Exercise description: When you spot the word "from" in a line of the data below, copy that line.

....................

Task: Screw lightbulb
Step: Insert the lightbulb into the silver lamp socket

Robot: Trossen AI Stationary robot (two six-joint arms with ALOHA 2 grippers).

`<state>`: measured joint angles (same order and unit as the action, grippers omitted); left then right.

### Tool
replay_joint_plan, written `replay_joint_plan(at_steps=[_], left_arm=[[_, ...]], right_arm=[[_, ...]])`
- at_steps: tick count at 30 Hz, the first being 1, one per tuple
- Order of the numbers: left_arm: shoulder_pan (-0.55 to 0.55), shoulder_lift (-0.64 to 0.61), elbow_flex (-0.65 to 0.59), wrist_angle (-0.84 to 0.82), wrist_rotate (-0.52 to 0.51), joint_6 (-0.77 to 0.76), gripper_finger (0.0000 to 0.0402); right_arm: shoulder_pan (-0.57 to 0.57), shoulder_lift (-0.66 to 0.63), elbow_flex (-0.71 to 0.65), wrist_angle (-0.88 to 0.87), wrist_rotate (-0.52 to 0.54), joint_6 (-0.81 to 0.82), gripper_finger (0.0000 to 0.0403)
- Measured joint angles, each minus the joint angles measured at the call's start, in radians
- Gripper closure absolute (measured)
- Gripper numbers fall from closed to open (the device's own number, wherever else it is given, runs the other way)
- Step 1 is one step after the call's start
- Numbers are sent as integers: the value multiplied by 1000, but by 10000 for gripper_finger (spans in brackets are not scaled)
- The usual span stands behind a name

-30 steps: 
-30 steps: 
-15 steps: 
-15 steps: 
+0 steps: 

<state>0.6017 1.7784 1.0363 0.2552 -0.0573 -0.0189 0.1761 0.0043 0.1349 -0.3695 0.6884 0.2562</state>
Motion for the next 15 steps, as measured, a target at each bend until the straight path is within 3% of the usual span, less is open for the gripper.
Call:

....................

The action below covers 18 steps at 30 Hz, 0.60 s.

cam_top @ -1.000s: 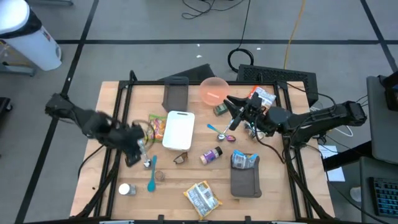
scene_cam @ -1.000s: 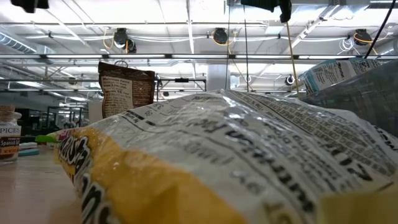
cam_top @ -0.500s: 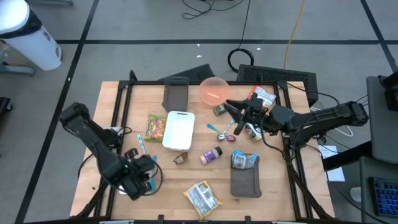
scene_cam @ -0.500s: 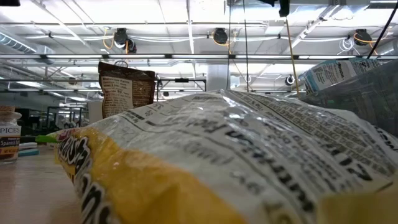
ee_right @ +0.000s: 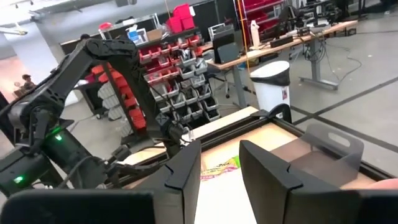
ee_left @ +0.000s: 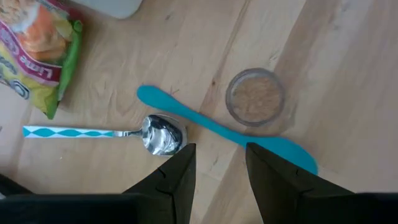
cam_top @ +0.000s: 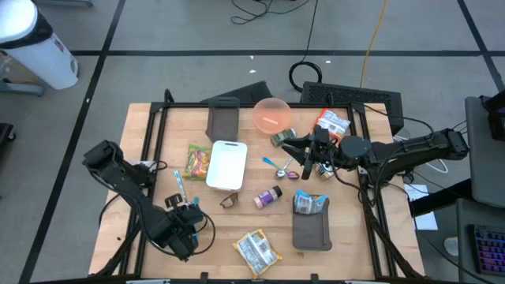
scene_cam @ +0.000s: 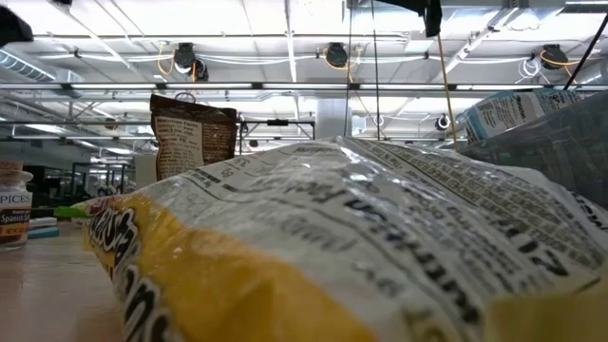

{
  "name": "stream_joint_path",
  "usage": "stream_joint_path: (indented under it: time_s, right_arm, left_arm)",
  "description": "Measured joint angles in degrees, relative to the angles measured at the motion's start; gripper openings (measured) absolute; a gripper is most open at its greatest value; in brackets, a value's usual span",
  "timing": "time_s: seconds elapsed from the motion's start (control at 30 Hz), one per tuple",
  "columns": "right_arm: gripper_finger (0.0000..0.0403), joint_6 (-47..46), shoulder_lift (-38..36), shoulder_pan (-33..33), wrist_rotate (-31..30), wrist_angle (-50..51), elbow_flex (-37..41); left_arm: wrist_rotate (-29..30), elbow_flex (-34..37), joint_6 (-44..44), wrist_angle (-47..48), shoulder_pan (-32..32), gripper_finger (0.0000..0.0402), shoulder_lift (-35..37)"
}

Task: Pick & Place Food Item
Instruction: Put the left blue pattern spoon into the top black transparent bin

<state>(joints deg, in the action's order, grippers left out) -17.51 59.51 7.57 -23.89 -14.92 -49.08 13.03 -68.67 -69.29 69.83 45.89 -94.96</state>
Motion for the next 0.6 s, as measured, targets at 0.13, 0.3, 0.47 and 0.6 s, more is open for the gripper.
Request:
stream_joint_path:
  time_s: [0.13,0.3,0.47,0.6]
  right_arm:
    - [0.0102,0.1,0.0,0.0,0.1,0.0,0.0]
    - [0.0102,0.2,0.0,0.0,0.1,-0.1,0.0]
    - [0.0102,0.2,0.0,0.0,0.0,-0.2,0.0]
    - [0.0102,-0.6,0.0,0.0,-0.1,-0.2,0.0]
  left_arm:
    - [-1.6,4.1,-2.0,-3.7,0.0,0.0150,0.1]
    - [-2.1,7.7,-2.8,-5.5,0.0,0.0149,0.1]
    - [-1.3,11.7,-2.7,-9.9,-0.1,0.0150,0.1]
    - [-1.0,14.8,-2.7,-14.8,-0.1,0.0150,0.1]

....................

Answer area:
- Gripper numbers fall from closed to open (the device's own number, wherever else it is given, runs the other way)
  "timing": "time_s: seconds elapsed from the motion's start (control at 30 Hz), one per tuple",

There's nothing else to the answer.